- Description of the task:
Where in the material does the word "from" appear? Copy each line that has it.

- - - - - - -

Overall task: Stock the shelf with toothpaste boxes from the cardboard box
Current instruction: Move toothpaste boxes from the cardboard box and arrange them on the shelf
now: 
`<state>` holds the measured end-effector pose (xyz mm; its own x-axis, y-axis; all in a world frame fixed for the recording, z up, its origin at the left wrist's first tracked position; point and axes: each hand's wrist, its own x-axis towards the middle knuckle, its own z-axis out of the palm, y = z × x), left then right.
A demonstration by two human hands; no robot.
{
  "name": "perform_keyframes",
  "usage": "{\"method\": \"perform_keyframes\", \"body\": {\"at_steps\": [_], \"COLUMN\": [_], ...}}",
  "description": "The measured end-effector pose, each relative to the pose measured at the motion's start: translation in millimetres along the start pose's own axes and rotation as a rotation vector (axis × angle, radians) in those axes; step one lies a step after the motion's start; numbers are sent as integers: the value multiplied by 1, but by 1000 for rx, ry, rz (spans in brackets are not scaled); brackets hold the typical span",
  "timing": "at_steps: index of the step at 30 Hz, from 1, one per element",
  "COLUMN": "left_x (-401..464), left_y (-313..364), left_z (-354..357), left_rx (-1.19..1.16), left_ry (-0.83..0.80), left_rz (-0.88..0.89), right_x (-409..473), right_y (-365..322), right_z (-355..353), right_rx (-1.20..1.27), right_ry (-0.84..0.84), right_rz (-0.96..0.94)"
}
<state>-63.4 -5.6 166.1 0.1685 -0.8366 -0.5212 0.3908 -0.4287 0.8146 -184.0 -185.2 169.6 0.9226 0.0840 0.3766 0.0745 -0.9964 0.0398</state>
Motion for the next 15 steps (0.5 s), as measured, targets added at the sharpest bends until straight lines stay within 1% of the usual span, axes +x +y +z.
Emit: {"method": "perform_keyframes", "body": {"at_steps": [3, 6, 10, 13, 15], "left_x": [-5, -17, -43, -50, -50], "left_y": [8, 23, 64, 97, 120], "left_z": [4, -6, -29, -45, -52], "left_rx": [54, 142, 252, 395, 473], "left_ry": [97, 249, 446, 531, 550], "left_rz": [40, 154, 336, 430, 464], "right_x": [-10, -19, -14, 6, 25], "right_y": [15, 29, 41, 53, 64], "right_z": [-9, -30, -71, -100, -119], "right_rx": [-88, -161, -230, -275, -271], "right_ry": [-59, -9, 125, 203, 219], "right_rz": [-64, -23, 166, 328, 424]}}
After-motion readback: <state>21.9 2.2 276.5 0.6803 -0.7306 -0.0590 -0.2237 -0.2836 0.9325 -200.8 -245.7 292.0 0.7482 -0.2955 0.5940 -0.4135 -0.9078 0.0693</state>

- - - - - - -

- Task result:
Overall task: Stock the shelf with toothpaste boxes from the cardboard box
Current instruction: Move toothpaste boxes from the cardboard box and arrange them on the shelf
  "timing": "at_steps: index of the step at 30 Hz, from 1, one per element",

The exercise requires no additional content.